What can leaders do?

As a leader, taking care of your team needs to be a top priority. As far as supporting their mental health, many skills that you already utilize as a leader will coincide with strategizing your mental health check-ins. The first step to this is recognizing mental health as a collective issue that your organization needs to address and provide all leaders with the tools and skills to effectively help. This can help reduce the stigma around mental health and make it psychologically safe for employees to reach out for professional support.

How does mental health relate to employee retention?

Due to the impact of Covid-19, many organizations had to undergo infrastructure changes involving layoffs, furloughs, and remote transitions. This has caused employees to seek out other opportunities that better align and support their personal and professional needs.

How to Help:

Here are a few suggestions to begin developing your mental health awareness plan:

  1. Start with regular check-ins.To help combat “The Great Resignation,” providing mental health check-ins can show employees that you care enough to dedicate valuable time just for them. It can also provide an opportunity to learn more about their unique needs, goals, and what they value so that you can provide more tailored support. It’s important to ask specific questions about how you can support them, going beyond just asking how they’ve been. Giving them the chance to tell you what they need and addressing how you’re able to help can make all the difference- make the effort to show you truly care.
  2. Create safety when talking about mental health. It’s important to establish that discussions about mental health with supervisors are an important part of communication. Being able to disclose struggles can have a major impact on worker efficiency and overall health.
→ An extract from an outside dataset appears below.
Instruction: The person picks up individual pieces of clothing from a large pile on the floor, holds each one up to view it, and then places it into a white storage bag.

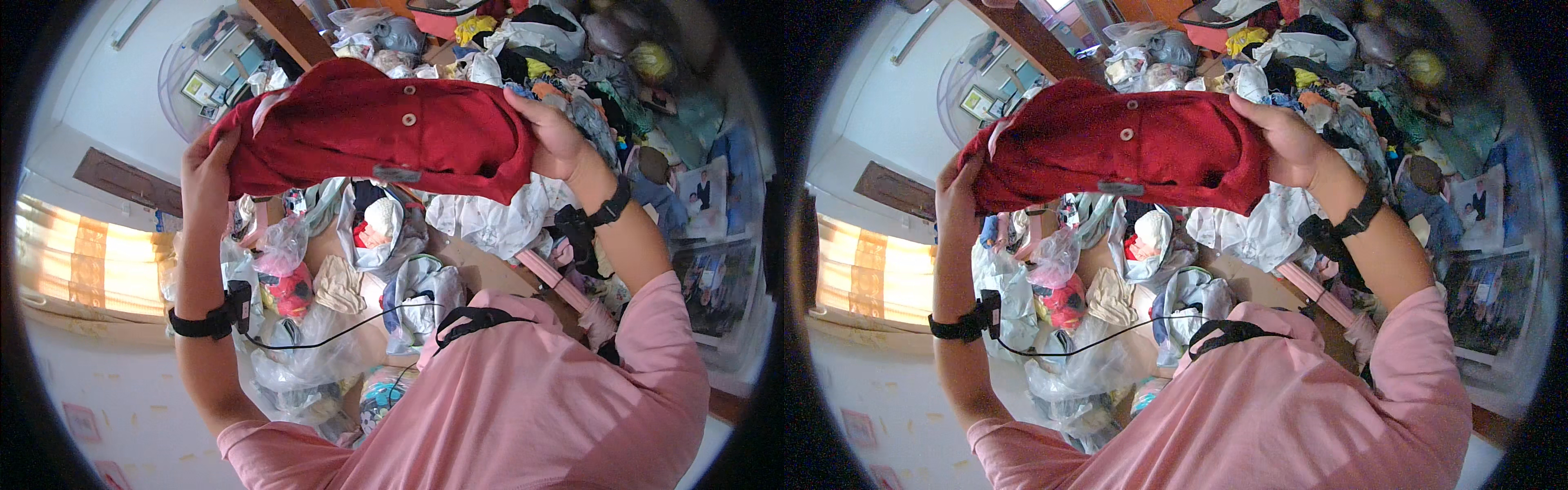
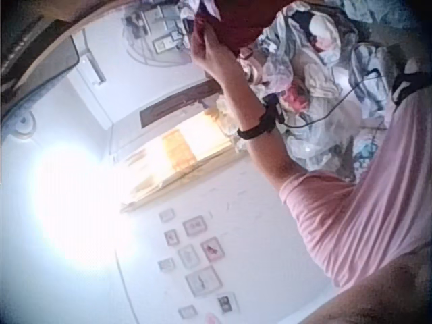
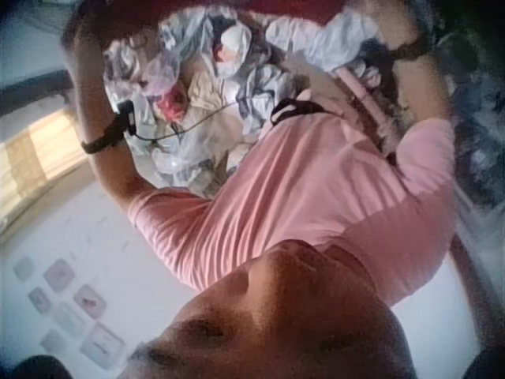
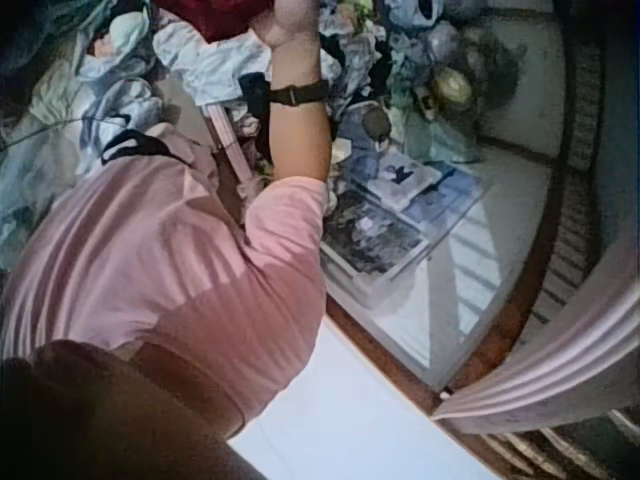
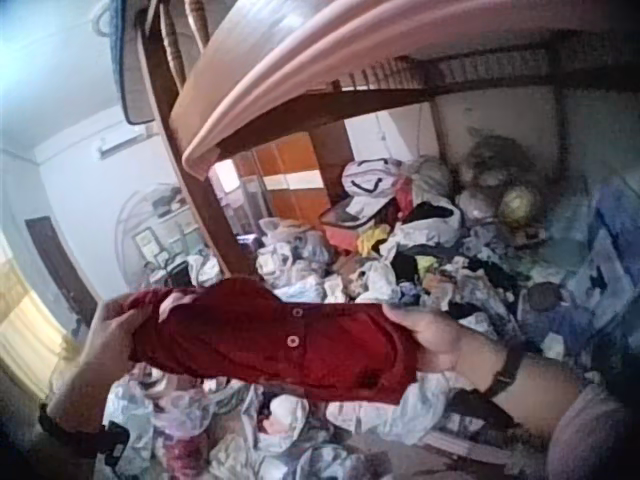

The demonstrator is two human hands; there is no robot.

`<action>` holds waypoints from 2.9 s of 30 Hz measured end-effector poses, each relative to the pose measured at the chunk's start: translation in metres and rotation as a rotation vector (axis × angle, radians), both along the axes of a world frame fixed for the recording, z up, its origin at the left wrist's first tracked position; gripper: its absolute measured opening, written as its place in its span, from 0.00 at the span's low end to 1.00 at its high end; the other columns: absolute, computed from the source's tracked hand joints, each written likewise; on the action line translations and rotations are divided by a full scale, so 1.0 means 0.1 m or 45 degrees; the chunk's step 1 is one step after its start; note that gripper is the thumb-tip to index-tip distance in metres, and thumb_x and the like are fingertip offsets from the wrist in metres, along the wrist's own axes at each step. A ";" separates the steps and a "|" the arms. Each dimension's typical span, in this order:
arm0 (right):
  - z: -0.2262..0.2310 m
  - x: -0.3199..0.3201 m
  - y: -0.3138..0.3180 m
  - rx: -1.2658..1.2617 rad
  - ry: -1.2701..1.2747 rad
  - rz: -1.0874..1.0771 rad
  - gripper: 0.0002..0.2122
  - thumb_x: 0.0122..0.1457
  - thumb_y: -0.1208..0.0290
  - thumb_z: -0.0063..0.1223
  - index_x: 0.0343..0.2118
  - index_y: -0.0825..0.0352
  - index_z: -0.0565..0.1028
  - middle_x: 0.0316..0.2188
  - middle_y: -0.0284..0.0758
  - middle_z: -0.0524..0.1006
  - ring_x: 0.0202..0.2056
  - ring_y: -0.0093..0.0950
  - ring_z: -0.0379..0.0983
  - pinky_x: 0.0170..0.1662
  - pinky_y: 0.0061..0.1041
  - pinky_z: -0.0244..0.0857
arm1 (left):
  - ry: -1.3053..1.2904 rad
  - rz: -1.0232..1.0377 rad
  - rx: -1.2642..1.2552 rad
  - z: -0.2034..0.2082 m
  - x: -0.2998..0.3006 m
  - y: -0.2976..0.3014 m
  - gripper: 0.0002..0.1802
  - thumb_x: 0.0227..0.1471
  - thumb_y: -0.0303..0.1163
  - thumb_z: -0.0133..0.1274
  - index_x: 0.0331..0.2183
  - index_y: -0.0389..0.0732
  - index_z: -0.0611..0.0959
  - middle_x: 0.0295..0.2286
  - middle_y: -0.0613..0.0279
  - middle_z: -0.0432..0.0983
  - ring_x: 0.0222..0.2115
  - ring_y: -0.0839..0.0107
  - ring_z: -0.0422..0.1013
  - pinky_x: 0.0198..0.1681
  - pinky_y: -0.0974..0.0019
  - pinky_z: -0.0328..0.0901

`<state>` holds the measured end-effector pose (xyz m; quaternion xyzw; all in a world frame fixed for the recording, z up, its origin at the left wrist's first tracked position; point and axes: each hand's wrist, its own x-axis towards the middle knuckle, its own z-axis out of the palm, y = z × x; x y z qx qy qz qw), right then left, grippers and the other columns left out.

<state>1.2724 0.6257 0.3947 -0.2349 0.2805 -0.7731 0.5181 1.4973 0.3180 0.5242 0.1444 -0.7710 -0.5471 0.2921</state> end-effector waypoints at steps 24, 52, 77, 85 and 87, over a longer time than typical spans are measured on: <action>0.27 0.23 0.12 0.665 1.653 -1.229 0.16 0.50 0.67 0.61 0.40 0.67 0.73 0.31 0.33 0.76 0.30 0.19 0.70 0.37 0.20 0.65 | 0.138 -0.947 0.953 -0.88 -0.58 1.36 0.08 0.55 0.25 0.47 0.39 0.37 0.72 0.36 0.61 0.75 0.36 0.75 0.72 0.43 0.70 0.66; 0.60 0.48 -0.07 0.276 1.340 -0.316 0.18 0.48 0.68 0.62 0.41 0.70 0.73 0.33 0.31 0.77 0.39 0.19 0.71 0.43 0.21 0.65 | -0.104 -1.102 0.336 -0.45 -0.49 1.27 0.21 0.54 0.25 0.49 0.51 0.33 0.69 0.44 0.60 0.72 0.43 0.76 0.67 0.48 0.72 0.61; 0.79 -0.23 0.96 0.428 1.179 -0.788 0.05 0.55 0.74 0.53 0.35 0.66 0.72 0.30 0.26 0.75 0.33 0.16 0.71 0.38 0.16 0.65 | -0.650 -0.025 -1.006 -0.83 -0.64 0.61 0.13 0.46 0.33 0.55 0.29 0.31 0.79 0.22 0.42 0.74 0.24 0.52 0.74 0.29 0.58 0.67; 0.71 -0.28 0.68 0.472 0.571 -0.743 0.08 0.57 0.70 0.50 0.37 0.67 0.74 0.33 0.35 0.77 0.34 0.26 0.75 0.41 0.26 0.68 | -0.476 -0.145 0.311 -0.56 -0.92 0.77 0.13 0.55 0.33 0.48 0.36 0.32 0.76 0.27 0.57 0.77 0.22 0.70 0.74 0.22 0.69 0.69; 0.63 -0.23 0.49 0.431 0.397 -0.562 0.08 0.57 0.70 0.50 0.37 0.68 0.74 0.33 0.36 0.78 0.34 0.26 0.75 0.41 0.28 0.69 | -0.374 -0.215 0.458 -0.53 -0.98 0.81 0.12 0.56 0.32 0.46 0.36 0.33 0.78 0.28 0.57 0.78 0.23 0.70 0.75 0.24 0.68 0.70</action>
Talking about mental health within your organization is a great way to normalize these conversations, reduce stigma, and to ease into them when it comes time for one-on-one discussions.
  3. Integrate DEI into your mental health strategy.Employees from diverse backgrounds can face lack of representation, microaggressions, and other stressors that impact their mental health and psychological safety at work. People’s needs are different and come at different times in their life’s journey. Regardless of your role and seniority, be courageous and share your needs, be thoughtful in trying to understand each other, and be conscious that mental health means something different for everyone.
  4. Support the “whole employee.” Encourage employees to prioritize their wellbeing by making the effort to learn about their interests and what truly matters to them. This starts with acknowledging that engagement at work often begins with the state of our personal lives – ranging from joy to stress. Taking into account individual wellbeing, both others’ and your own, is an essential way to support your team. Remember, we are people first and employees second.

Looking to start a conversation about mental health in your workplace but not sure where to start? Retain and support your employees today. Contact one of our experts to learn more about leadership development training and employee wellbeing.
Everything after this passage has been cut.